◆ **Records supplied**:
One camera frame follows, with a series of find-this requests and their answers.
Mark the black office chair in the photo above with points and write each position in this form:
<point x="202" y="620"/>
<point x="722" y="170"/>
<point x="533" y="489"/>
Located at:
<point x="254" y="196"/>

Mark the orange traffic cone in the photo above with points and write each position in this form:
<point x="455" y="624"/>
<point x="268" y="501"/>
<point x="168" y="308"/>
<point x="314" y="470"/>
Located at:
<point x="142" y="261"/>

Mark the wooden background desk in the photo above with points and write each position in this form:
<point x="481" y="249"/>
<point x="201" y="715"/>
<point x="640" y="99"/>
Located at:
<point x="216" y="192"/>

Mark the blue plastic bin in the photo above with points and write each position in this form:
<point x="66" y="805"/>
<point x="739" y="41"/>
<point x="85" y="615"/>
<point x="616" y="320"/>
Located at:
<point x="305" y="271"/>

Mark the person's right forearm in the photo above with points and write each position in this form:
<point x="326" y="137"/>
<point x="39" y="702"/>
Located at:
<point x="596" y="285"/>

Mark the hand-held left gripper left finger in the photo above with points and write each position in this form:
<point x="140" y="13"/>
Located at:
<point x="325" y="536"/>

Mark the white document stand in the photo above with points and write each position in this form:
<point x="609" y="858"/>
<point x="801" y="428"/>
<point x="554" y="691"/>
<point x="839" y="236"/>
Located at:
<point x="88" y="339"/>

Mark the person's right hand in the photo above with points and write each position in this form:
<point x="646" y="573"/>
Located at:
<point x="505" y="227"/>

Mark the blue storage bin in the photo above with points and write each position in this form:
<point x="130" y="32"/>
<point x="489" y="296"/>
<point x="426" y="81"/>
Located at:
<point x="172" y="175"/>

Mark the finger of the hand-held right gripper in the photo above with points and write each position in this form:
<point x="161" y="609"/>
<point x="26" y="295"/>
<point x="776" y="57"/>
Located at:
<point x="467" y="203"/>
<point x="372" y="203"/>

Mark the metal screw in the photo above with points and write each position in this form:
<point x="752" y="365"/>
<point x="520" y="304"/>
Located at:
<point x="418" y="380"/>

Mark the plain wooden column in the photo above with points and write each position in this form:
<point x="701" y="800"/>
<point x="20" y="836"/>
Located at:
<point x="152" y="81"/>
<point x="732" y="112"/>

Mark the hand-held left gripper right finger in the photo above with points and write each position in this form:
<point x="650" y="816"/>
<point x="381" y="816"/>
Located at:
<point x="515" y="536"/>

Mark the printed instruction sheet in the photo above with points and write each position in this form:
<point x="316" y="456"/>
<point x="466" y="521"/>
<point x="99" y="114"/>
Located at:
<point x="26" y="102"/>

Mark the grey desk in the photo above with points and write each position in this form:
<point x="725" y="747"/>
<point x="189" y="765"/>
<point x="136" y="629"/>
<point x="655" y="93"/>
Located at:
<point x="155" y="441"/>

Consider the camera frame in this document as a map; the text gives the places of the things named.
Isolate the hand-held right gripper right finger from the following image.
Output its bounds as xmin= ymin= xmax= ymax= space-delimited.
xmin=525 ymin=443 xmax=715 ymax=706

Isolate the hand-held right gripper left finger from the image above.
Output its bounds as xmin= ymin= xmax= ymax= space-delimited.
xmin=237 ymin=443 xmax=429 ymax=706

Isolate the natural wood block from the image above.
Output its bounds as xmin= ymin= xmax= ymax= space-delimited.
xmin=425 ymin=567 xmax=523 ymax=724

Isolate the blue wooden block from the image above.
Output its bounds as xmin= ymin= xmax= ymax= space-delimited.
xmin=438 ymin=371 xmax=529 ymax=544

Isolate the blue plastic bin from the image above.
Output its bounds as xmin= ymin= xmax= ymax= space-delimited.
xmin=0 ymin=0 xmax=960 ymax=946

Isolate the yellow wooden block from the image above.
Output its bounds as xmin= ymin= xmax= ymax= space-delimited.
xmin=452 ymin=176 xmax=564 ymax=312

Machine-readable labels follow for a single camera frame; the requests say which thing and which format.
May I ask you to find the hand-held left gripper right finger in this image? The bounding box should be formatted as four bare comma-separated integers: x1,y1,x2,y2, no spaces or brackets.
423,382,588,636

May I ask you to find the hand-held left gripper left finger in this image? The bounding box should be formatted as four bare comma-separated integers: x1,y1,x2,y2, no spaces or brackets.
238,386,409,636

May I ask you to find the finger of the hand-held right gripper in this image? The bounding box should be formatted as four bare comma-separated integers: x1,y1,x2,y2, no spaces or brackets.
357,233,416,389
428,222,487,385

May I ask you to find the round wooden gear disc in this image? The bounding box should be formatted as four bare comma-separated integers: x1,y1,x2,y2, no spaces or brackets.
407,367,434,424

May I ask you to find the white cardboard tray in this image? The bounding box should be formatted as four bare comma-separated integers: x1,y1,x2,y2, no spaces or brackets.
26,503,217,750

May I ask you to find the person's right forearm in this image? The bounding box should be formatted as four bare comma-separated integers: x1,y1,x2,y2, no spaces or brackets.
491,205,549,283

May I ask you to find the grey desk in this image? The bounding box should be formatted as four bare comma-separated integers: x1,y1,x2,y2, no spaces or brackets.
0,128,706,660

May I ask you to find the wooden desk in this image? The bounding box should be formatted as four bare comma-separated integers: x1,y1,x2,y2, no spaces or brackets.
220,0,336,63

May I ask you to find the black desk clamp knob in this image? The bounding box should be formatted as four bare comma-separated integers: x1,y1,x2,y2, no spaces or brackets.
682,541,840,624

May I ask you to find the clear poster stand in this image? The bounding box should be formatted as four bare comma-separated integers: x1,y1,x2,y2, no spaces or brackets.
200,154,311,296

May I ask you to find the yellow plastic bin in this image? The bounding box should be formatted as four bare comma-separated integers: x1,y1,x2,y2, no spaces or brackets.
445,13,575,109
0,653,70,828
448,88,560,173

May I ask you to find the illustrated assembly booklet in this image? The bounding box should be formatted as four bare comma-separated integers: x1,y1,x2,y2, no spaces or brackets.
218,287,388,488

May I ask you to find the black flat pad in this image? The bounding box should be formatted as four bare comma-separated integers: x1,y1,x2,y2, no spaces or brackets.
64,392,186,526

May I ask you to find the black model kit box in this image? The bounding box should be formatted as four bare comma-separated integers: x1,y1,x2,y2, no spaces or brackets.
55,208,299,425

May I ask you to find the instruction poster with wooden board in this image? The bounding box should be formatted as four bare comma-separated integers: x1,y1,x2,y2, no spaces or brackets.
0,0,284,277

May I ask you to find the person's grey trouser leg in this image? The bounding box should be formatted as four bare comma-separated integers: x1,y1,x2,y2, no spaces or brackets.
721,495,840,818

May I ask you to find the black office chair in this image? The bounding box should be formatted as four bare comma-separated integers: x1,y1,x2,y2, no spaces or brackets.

◆ **Directions**: Find the word "camera" in the records, and report each line that has it.

◆ **Your solution**:
One camera frame follows, with a series of find-this requests and their answers.
Consider the camera frame in this document as a map; the text gives the places of the things named.
Machine-readable labels follow for a single camera frame; the requests say which thing and which format.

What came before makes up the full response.